**Work order:** Reproduce all of the entries below exactly, without images.

Data items:

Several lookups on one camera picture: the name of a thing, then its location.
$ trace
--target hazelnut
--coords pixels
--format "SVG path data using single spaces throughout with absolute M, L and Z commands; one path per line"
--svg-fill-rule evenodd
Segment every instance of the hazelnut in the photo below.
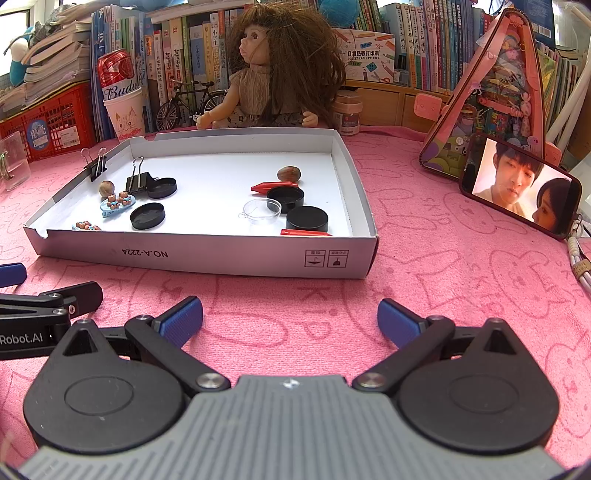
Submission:
M 283 167 L 277 172 L 277 178 L 281 181 L 292 181 L 296 183 L 301 177 L 298 167 Z
M 99 194 L 105 198 L 115 193 L 115 185 L 112 181 L 104 180 L 99 184 Z

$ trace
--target wooden shelf
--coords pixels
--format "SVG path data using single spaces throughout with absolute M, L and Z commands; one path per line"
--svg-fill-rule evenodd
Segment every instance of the wooden shelf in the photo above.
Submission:
M 427 132 L 433 122 L 414 114 L 414 98 L 419 93 L 439 97 L 446 103 L 448 95 L 427 92 L 387 83 L 347 80 L 345 86 L 355 90 L 363 102 L 362 125 L 398 125 Z

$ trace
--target black round container
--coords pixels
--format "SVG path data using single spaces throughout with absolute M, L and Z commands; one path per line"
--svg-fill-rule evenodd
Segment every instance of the black round container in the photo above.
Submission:
M 161 203 L 152 202 L 146 203 L 141 207 L 137 207 L 133 212 L 131 212 L 129 220 L 131 220 L 131 225 L 135 229 L 147 230 L 162 223 L 164 217 L 164 205 Z
M 285 228 L 293 230 L 308 230 L 310 232 L 327 232 L 329 230 L 329 216 L 318 207 L 304 205 L 296 207 L 287 213 Z
M 301 207 L 304 204 L 304 190 L 297 187 L 275 187 L 267 192 L 267 198 L 281 204 L 281 213 Z
M 177 191 L 177 181 L 171 178 L 154 180 L 148 186 L 148 197 L 151 199 L 163 199 Z

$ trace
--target red marker cap
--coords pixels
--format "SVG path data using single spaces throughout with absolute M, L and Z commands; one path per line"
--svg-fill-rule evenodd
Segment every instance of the red marker cap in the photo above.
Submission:
M 291 230 L 288 228 L 282 228 L 281 234 L 284 236 L 332 236 L 326 232 L 312 232 L 309 230 Z
M 292 181 L 266 181 L 251 187 L 251 191 L 266 195 L 269 190 L 275 187 L 297 187 L 297 183 Z

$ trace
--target white cardboard box
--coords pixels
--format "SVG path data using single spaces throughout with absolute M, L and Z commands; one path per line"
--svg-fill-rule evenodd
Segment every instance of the white cardboard box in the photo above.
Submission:
M 173 177 L 178 190 L 161 200 L 137 194 L 131 209 L 102 218 L 100 181 L 112 181 L 116 192 L 124 190 L 138 156 L 144 157 L 142 172 Z M 277 170 L 287 165 L 300 168 L 304 204 L 327 212 L 333 236 L 280 236 L 285 215 L 264 226 L 239 216 L 244 204 L 257 197 L 250 187 L 278 181 Z M 364 278 L 373 263 L 378 247 L 374 219 L 353 159 L 334 130 L 245 128 L 135 137 L 108 152 L 106 166 L 94 182 L 83 170 L 27 221 L 25 232 L 38 255 L 272 277 Z M 136 231 L 130 213 L 154 201 L 164 205 L 166 218 L 155 228 Z M 102 231 L 72 230 L 84 220 Z

**Answer space:**
Several lookups on one camera picture: the name of a thing, then its location.
$ trace
--target hazelnut
--coords pixels
--format "SVG path data using single spaces throughout with absolute M, L and Z commands; one path per line"
--svg-fill-rule evenodd
Segment every instance of the hazelnut in the photo below.
Submission:
M 283 167 L 277 172 L 277 178 L 281 181 L 292 181 L 296 183 L 301 177 L 298 167 Z
M 99 194 L 105 198 L 115 193 L 115 185 L 112 181 L 104 180 L 99 184 Z

$ trace
--target wooden shelf
--coords pixels
--format "SVG path data using single spaces throughout with absolute M, L and Z commands; one path per line"
--svg-fill-rule evenodd
Segment every instance of the wooden shelf in the photo above.
Submission:
M 427 132 L 433 122 L 414 114 L 414 98 L 419 93 L 439 97 L 446 103 L 448 95 L 427 92 L 387 83 L 347 80 L 345 86 L 355 90 L 363 102 L 362 125 L 398 125 Z

$ trace
--target black round container
--coords pixels
--format "SVG path data using single spaces throughout with absolute M, L and Z commands; one path per line"
--svg-fill-rule evenodd
Segment every instance of the black round container in the photo above.
Submission:
M 161 203 L 152 202 L 146 203 L 141 207 L 137 207 L 133 212 L 131 212 L 129 220 L 131 220 L 131 225 L 135 229 L 147 230 L 162 223 L 164 217 L 164 205 Z
M 285 228 L 293 230 L 308 230 L 310 232 L 327 232 L 329 230 L 329 216 L 318 207 L 304 205 L 296 207 L 287 213 Z
M 301 207 L 304 204 L 304 190 L 297 187 L 275 187 L 267 192 L 267 198 L 281 204 L 281 213 Z
M 177 191 L 177 181 L 171 178 L 154 180 L 148 186 L 148 197 L 151 199 L 163 199 Z

$ trace
--target red marker cap
--coords pixels
--format "SVG path data using single spaces throughout with absolute M, L and Z commands; one path per line"
--svg-fill-rule evenodd
Segment every instance of the red marker cap in the photo above.
Submission:
M 291 230 L 288 228 L 282 228 L 281 234 L 284 236 L 332 236 L 326 232 L 312 232 L 309 230 Z
M 292 181 L 266 181 L 251 187 L 251 191 L 266 195 L 269 190 L 275 187 L 297 187 L 297 183 Z

$ trace
--target white cardboard box
--coords pixels
--format "SVG path data using single spaces throughout with absolute M, L and Z commands; one path per line"
--svg-fill-rule evenodd
Segment every instance of the white cardboard box in the photo above.
Submission:
M 173 177 L 178 190 L 161 200 L 137 194 L 131 209 L 102 218 L 100 181 L 112 181 L 116 192 L 124 190 L 138 156 L 144 157 L 142 172 Z M 277 170 L 287 165 L 300 168 L 304 204 L 327 212 L 333 236 L 280 236 L 285 215 L 264 226 L 239 216 L 244 204 L 257 197 L 250 187 L 278 181 Z M 364 278 L 373 263 L 378 247 L 374 219 L 353 159 L 334 130 L 245 128 L 135 137 L 108 152 L 106 166 L 94 182 L 83 170 L 27 221 L 25 232 L 38 255 L 272 277 Z M 136 231 L 130 213 L 154 201 L 164 205 L 166 218 L 155 228 Z M 102 231 L 72 230 L 84 220 Z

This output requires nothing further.